Nearly everyone who visits Seattle, the high-tech, high-livin' metro-center of the Pacific Northwest, makes the same remark: "Great city, but the weather -- ick!" Let us now review the two parts of this statement:
1) "But the weather -- ick!"
True, it can rain in Seattle -- just as it frequently does in San Francisco, London, Paris, the Caribbean, and even Orlando, Florida. The solution? Honeymoon here during summer or fall, when dry weather patterns produce two- and three-day-long stretches of spectacular sunshine (with, yes, the occasional soppy day).
2) The more relevant "Great city."
Indeed, thanks to hot music, coffee, sea kayaks, Boeing, and Microsoft, Seattle has crafted itself not merely into an important regional center, but the true capital of a vibrant lifestyle -- something few cities can claim.
And one of the nicest things about the Emerald City is that you can sample much of what the city has to offer and never leave the downtown area. Shop for antiques in Pioneer Square -- or hang there in the evening to hear live bands. From the waterfront, take a ferry to Bainbridge Island, or a harbor cruise. Sip coffee in the original Starbucks at Pike Place Market, then dig around in the unusual shops. Visit the art museum or hear a classical concert near the financial center. Shop for fashionable clothes at Westlake Center (better yet, at Nordstrom's across the street). Take the monorail for a ride to the Seattle Center then zip up the Space Needle. Go sea kayaking on Lake Union or biking on Seattle's extensive path system. And all this lies within walking distance (okay, take a short cab ride to the lake so you have energy for the paddle).
- Space Needle: Seattle's signature attraction rises 66 stories above the Seattle Center. Admission includes a zippy lift to the top and a chance to see great city views, the Olympic Range, and the water -- sounds, bays, and lakes -- that's so important to Seattlites. On clear days, you'll get a spectacular look at Mount Ranier. Take the monorail from Westlake Center for a retro look at what life was supposed to be like in the future.

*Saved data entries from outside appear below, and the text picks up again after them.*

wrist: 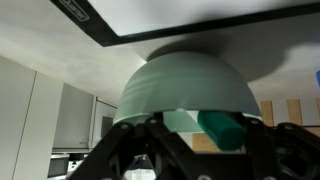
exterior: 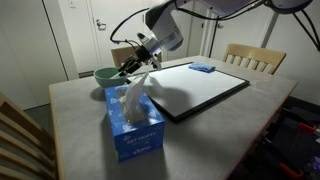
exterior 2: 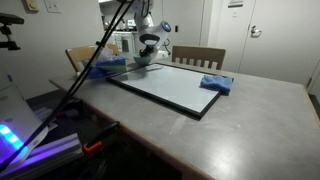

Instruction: Get the marker from the mint-green bowl and use it to draw on the whiteboard

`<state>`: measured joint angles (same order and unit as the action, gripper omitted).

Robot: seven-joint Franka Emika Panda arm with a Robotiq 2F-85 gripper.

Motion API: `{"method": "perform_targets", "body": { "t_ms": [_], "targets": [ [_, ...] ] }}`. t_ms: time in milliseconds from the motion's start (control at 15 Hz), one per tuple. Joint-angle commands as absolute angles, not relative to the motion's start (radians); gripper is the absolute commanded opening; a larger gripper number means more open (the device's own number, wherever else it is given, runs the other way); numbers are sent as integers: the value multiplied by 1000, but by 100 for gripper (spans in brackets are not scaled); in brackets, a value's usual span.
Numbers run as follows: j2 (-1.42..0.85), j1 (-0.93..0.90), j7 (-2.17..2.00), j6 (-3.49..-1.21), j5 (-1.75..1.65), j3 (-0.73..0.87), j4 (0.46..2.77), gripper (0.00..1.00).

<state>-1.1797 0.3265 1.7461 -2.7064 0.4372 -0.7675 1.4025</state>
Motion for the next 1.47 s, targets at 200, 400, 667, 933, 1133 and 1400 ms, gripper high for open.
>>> {"method": "perform_targets", "body": {
  "t_ms": [200, 400, 667, 933, 1133, 1400],
  "targets": [
    [-1209, 333, 1744, -2687, 423, -774, 1377, 19],
    [-1207, 332, 1745, -2688, 423, -775, 1379, 2],
    [-1197, 326, 1739, -2683, 418, -770, 1379, 5],
    [-1158, 298, 1707, -2673, 395, -739, 1378, 5],
    [-1120, 263, 1643, -2655, 345, -701, 1370, 5],
    [-1032, 185, 1493, -2591, 266, -596, 1357, 5]
  ]
}}
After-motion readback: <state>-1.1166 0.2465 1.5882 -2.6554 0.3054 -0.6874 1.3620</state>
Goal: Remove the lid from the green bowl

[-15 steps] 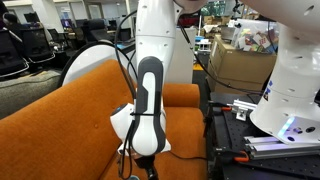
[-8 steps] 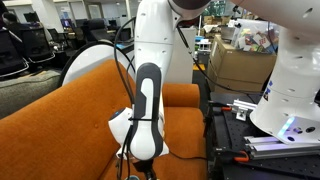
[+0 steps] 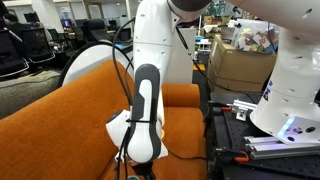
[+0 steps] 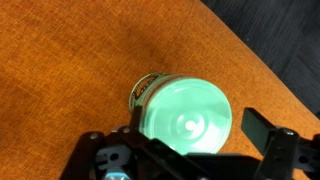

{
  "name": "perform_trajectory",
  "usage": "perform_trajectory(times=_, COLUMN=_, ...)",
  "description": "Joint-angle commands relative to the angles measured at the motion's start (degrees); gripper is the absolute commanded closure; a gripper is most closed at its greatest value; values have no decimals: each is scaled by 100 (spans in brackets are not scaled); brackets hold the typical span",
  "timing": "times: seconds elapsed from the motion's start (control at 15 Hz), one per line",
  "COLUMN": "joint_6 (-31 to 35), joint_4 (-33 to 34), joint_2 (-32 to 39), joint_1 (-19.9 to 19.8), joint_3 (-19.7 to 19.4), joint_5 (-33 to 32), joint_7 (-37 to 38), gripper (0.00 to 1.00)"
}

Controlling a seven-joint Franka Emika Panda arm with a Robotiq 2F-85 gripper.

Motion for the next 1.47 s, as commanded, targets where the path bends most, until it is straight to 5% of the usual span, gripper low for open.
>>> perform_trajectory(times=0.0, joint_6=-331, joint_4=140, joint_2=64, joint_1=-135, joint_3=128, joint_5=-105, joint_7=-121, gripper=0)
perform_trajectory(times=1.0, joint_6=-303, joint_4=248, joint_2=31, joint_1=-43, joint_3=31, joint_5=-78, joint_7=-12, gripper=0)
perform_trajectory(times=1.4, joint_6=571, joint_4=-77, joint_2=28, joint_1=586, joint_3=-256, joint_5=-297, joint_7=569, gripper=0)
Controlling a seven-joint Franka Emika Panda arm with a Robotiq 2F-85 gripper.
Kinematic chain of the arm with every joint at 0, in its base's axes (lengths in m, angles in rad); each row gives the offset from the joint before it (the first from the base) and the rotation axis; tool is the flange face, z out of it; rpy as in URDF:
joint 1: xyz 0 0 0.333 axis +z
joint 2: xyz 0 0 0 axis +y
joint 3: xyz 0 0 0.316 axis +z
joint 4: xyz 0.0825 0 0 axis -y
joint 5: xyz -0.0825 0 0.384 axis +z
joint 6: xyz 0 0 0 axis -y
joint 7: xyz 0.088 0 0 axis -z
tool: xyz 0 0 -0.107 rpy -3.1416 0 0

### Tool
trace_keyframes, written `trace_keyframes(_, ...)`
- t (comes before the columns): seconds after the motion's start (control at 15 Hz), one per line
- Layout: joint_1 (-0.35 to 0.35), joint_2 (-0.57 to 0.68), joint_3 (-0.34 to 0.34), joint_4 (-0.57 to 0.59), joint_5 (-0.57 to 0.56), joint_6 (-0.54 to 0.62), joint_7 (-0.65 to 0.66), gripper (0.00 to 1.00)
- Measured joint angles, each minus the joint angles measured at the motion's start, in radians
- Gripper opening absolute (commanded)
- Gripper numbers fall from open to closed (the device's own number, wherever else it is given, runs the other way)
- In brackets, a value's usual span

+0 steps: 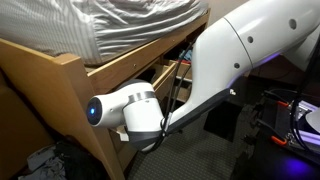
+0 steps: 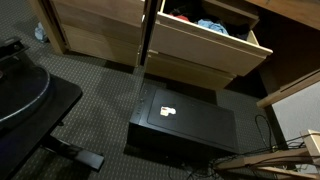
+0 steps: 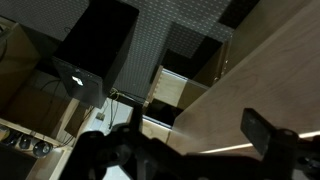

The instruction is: Open the top right drawer and close the top left drawer.

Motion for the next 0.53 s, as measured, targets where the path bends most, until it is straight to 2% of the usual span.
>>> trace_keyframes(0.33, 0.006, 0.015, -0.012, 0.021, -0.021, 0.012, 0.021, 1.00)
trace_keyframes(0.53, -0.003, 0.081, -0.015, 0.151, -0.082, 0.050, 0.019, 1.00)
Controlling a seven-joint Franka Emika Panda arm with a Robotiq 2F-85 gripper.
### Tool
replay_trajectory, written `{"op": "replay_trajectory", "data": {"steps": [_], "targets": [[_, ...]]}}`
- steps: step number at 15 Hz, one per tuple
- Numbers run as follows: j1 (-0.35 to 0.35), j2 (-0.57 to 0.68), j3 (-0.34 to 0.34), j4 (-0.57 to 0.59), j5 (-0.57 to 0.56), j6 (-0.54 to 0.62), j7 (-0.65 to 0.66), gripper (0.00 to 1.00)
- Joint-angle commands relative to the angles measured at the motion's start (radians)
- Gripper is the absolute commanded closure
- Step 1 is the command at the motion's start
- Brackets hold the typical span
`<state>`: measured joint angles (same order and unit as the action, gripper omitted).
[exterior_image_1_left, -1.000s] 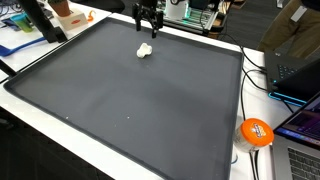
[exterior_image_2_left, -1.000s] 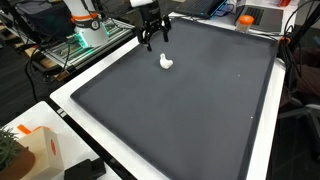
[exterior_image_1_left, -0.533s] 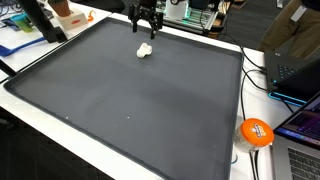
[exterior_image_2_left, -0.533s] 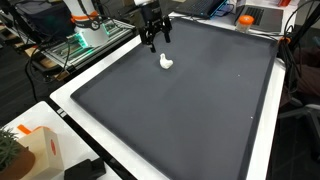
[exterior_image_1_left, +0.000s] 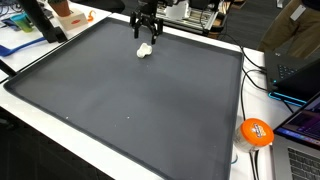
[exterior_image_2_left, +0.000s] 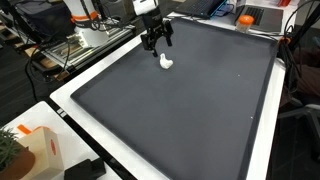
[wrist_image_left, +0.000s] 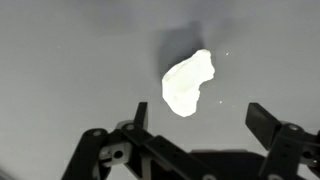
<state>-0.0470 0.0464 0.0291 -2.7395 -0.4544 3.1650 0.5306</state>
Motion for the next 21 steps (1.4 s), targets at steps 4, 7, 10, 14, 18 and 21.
{"op": "replay_trajectory", "data": {"steps": [4, 7, 10, 14, 18, 21], "targets": [[-0.027, -0.116, -0.058, -0.028, -0.251, 0.014, 0.080, 0.00], [-0.057, -0.118, -0.050, -0.018, -0.410, 0.058, 0.181, 0.00], [-0.077, -0.093, -0.059, -0.011, -0.568, 0.123, 0.264, 0.00], [-0.114, -0.035, -0.096, -0.003, -0.780, 0.240, 0.324, 0.00], [-0.144, 0.016, -0.138, -0.006, -0.884, 0.297, 0.326, 0.00], [-0.155, 0.060, -0.161, -0.008, -0.927, 0.326, 0.307, 0.00]]}}
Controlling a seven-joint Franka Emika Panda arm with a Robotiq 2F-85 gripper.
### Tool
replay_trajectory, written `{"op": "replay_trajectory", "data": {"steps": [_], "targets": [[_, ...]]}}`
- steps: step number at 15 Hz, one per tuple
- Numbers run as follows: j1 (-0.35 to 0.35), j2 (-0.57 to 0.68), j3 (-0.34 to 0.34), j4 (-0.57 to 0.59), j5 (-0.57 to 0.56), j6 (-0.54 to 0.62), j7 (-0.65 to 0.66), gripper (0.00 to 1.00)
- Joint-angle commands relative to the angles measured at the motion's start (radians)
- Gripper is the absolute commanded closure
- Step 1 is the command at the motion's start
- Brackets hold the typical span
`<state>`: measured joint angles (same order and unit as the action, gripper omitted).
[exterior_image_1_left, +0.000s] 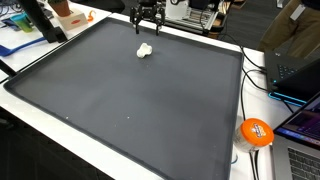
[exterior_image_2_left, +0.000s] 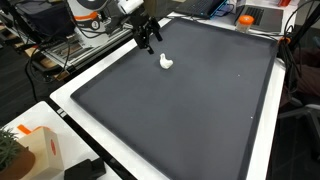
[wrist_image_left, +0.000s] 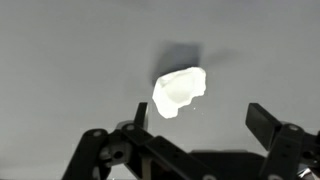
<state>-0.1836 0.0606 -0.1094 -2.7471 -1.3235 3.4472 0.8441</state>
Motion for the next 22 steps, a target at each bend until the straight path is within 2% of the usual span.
{"op": "replay_trajectory", "data": {"steps": [1, 3, 4, 6, 10, 14, 18, 22], "targets": [[-0.024, 0.063, -0.032, 0.000, -0.061, 0.064, -0.019, 0.00], [-0.035, 0.095, -0.049, -0.001, -0.042, 0.111, -0.028, 0.00], [-0.014, 0.057, -0.030, -0.001, -0.026, 0.059, -0.011, 0.00], [-0.023, 0.081, -0.042, 0.000, -0.026, 0.085, -0.017, 0.00], [-0.033, 0.104, -0.052, 0.023, -0.048, 0.156, -0.106, 0.00], [-0.047, 0.117, -0.077, 0.028, 0.002, 0.228, -0.179, 0.00], [-0.055, 0.141, -0.092, 0.031, 0.010, 0.254, -0.212, 0.00], [-0.055, 0.159, -0.103, 0.033, 0.075, 0.281, -0.256, 0.00]]}}
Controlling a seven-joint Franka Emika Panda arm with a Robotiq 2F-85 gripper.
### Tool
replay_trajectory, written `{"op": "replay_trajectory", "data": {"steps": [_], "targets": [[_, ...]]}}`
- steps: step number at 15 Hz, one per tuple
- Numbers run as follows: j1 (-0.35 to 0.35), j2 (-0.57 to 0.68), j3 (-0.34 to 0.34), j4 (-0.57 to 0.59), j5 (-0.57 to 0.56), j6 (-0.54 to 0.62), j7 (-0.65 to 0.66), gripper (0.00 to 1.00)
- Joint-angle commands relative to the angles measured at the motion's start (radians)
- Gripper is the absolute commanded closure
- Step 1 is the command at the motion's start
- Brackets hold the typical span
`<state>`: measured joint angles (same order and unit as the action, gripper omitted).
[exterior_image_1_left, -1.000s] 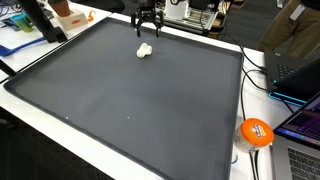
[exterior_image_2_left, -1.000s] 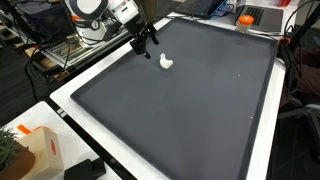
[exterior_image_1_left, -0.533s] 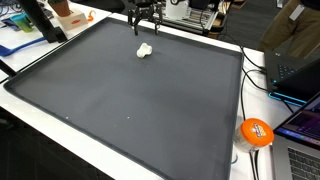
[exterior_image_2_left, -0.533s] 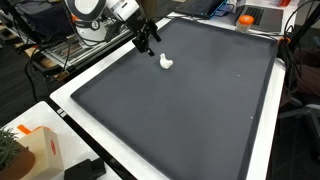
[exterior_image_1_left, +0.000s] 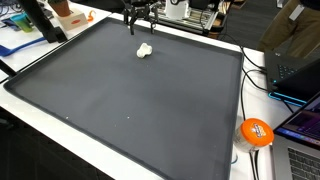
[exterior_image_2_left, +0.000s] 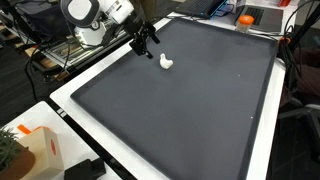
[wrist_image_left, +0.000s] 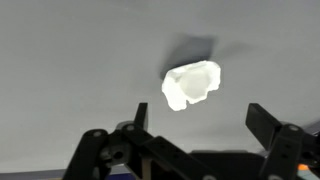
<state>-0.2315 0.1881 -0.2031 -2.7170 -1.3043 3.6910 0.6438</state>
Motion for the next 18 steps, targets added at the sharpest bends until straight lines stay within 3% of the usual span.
{"op": "replay_trajectory", "data": {"steps": [1, 8, 12, 18], "targets": [[-0.006, 0.043, -0.010, 0.007, 0.076, 0.046, -0.064, 0.00], [-0.002, 0.118, -0.011, 0.024, 0.207, 0.102, -0.132, 0.00], [0.001, 0.108, -0.004, 0.025, 0.173, 0.067, -0.098, 0.00], [-0.013, 0.156, 0.002, 0.058, 0.150, 0.237, -0.145, 0.00]]}}
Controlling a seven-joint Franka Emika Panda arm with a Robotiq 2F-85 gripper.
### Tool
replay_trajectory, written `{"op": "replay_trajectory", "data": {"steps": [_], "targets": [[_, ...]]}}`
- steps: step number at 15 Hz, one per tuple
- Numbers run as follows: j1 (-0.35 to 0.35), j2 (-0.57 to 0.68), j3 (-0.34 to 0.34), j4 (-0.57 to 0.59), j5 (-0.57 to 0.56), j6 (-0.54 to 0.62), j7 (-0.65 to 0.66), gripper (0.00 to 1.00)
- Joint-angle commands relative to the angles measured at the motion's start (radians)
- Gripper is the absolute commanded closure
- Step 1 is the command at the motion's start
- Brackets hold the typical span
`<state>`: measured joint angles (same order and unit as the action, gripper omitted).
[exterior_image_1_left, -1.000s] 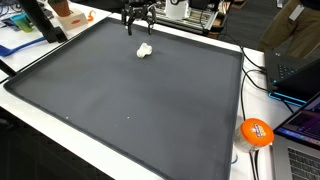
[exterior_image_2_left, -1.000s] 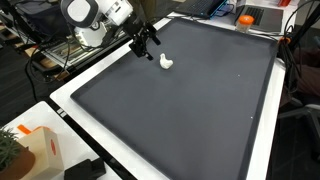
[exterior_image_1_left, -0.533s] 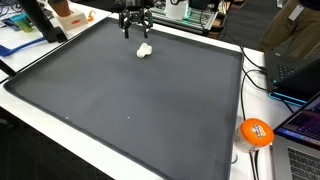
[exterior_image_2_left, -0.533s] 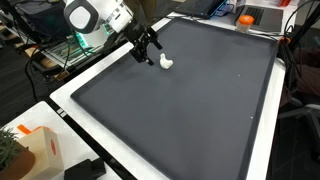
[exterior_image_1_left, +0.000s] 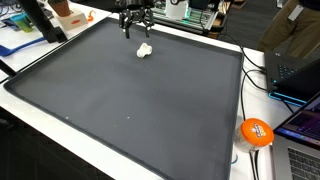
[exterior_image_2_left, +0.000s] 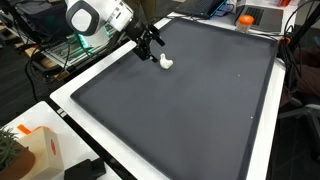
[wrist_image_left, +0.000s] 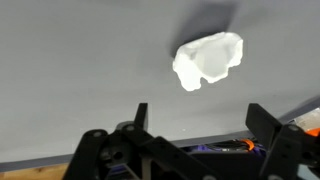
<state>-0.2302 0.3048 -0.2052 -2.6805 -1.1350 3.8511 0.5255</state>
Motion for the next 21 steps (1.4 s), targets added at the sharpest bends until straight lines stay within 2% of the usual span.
{"op": "replay_trajectory", "data": {"steps": [1, 5, 6, 9, 10, 13, 14, 17, 21], "targets": [[-0.014, 0.047, 0.004, 0.026, -0.022, 0.100, -0.031, 0.00], [-0.011, 0.076, 0.003, 0.042, -0.024, 0.157, -0.043, 0.00], [-0.055, 0.080, 0.048, 0.042, -0.018, 0.155, -0.061, 0.00], [-0.071, 0.092, 0.071, 0.050, -0.024, 0.152, -0.063, 0.00], [-0.048, 0.096, 0.049, 0.059, -0.050, 0.153, -0.025, 0.00], [-0.040, 0.002, 0.053, 0.016, -0.115, 0.094, 0.101, 0.00], [-0.033, -0.043, 0.049, 0.002, -0.126, 0.066, 0.140, 0.00], [-0.017, -0.158, 0.065, 0.005, -0.249, -0.065, 0.367, 0.00], [0.050, -0.274, 0.129, 0.037, -0.364, -0.387, 0.661, 0.00]]}}
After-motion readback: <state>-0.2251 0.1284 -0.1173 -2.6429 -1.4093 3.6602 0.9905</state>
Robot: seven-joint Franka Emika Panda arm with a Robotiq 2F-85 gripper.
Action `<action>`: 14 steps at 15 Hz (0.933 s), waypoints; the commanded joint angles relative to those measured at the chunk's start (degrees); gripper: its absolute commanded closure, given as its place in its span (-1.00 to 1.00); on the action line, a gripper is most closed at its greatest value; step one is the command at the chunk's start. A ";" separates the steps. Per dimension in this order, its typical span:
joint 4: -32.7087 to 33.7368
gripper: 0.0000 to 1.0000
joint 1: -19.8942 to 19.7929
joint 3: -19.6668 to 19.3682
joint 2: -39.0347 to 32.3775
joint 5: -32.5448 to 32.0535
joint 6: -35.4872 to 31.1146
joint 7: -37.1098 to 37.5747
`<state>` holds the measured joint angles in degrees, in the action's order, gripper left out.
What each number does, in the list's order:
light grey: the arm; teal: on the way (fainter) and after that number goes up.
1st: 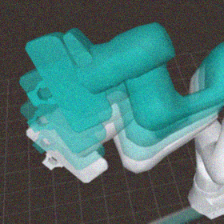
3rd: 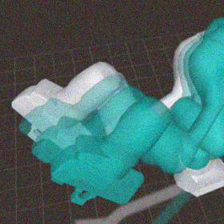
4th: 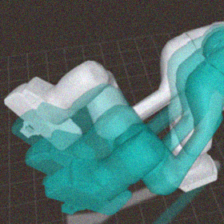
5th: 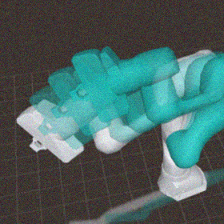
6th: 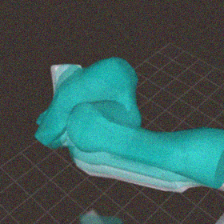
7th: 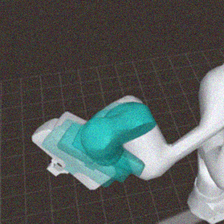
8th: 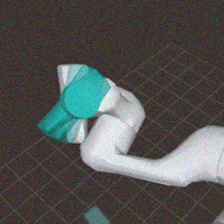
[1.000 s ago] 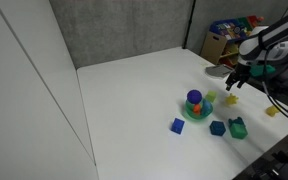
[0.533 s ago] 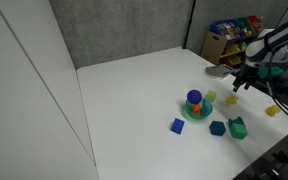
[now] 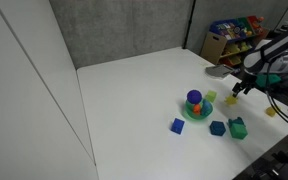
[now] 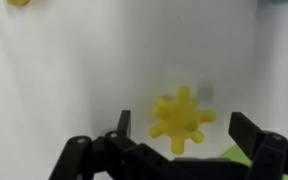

- Pike Place Market: Next in line in the "must-see" category, Pike Place Market rises from the waterfront between Pike and Pine on First. On the highest level are the fresh seafood stalls, along with vegetables, flowers, and great restaurants. After strolling around the several buildings on this level, be sure to go down to the lower levels for a peek at some more unusual stores.
- The Waterfront: The most interesting part of Seattle's waterfront runs from Pike Place Market to Pioneer Square. Along the way you can snack on fresh seafood, hop aboard a boat for a harbor cruise, take a ferry to one of the islands, learn about the sea life hereabouts at the aquarium, and see the unbelievably kitcshy but fun stuff at Ye Olde Curiosity Shop.
- Pioneer Square: Old buildings, interesting shopping, marginal food but great nightlife sum up Pioneer Square. Don't miss: the Underground Tour, where you explore the oldest parts of Seattle -- below the streets; the Northwest Gallery of Fine Woodworking; the Foster White gallery, for colorful, fragile glassworks; coffee at Torrefazione Italia; and gold-rush history at Klondike Gold Rush National Historical Park.
- Shopping: Try the original Eddie Bauer or Abercrombie and Fitch stores (or the original Nordstrom), then head to Westlake Center for a serious mall crawl.
- Art Museum: The Seattle Art Museum is a stunner. Architecture: A; Asian collection, not big but exquisite: B+; native arts of the Northwest, big AND exquisite: A+.
- Neighborhoods: Funky and fun, Fremont; urban, Capital Hill; Victorian homes, Queen Anne Hill; beach, West Seattle.